----- Exercise data -----

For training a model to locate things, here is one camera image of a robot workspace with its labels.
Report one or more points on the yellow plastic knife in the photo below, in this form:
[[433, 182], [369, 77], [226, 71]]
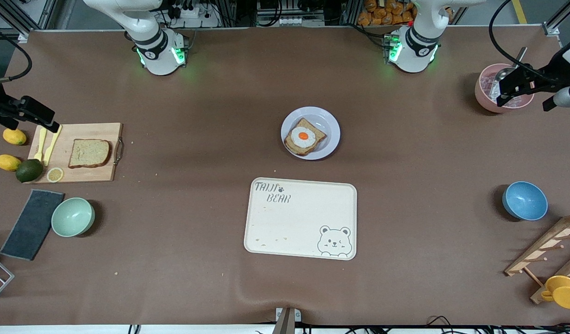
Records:
[[50, 148]]

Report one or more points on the white power strip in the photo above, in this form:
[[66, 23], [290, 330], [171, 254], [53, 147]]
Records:
[[192, 14]]

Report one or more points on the round white plate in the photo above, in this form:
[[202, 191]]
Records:
[[329, 127]]

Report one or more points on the bread slice under egg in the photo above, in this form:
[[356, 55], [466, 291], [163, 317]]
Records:
[[317, 135]]

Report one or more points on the cream bear print tray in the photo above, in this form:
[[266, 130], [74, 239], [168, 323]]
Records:
[[298, 218]]

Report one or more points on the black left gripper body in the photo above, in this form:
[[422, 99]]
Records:
[[552, 70]]

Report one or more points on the clear ice cubes pile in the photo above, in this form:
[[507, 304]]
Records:
[[488, 83]]

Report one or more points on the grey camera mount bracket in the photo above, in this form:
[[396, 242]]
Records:
[[284, 322]]

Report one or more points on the mint green bowl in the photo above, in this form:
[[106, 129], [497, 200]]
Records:
[[73, 217]]

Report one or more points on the blue bowl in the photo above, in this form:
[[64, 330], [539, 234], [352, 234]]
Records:
[[525, 201]]

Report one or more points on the yellow plastic fork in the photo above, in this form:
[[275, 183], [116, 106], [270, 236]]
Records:
[[41, 146]]

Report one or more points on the green avocado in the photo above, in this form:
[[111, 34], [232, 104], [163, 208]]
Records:
[[29, 170]]

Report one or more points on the wooden cutting board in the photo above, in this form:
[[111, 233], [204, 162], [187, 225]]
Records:
[[87, 175]]

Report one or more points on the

-----

_Task description_
In the entries above, identify each line that includes the string "plastic", then copy it.

_Reply to the exercise_
Report one or more points on the yellow plastic knife in the photo below, in this form:
Report one or more points on the yellow plastic fork in the photo above, in this form:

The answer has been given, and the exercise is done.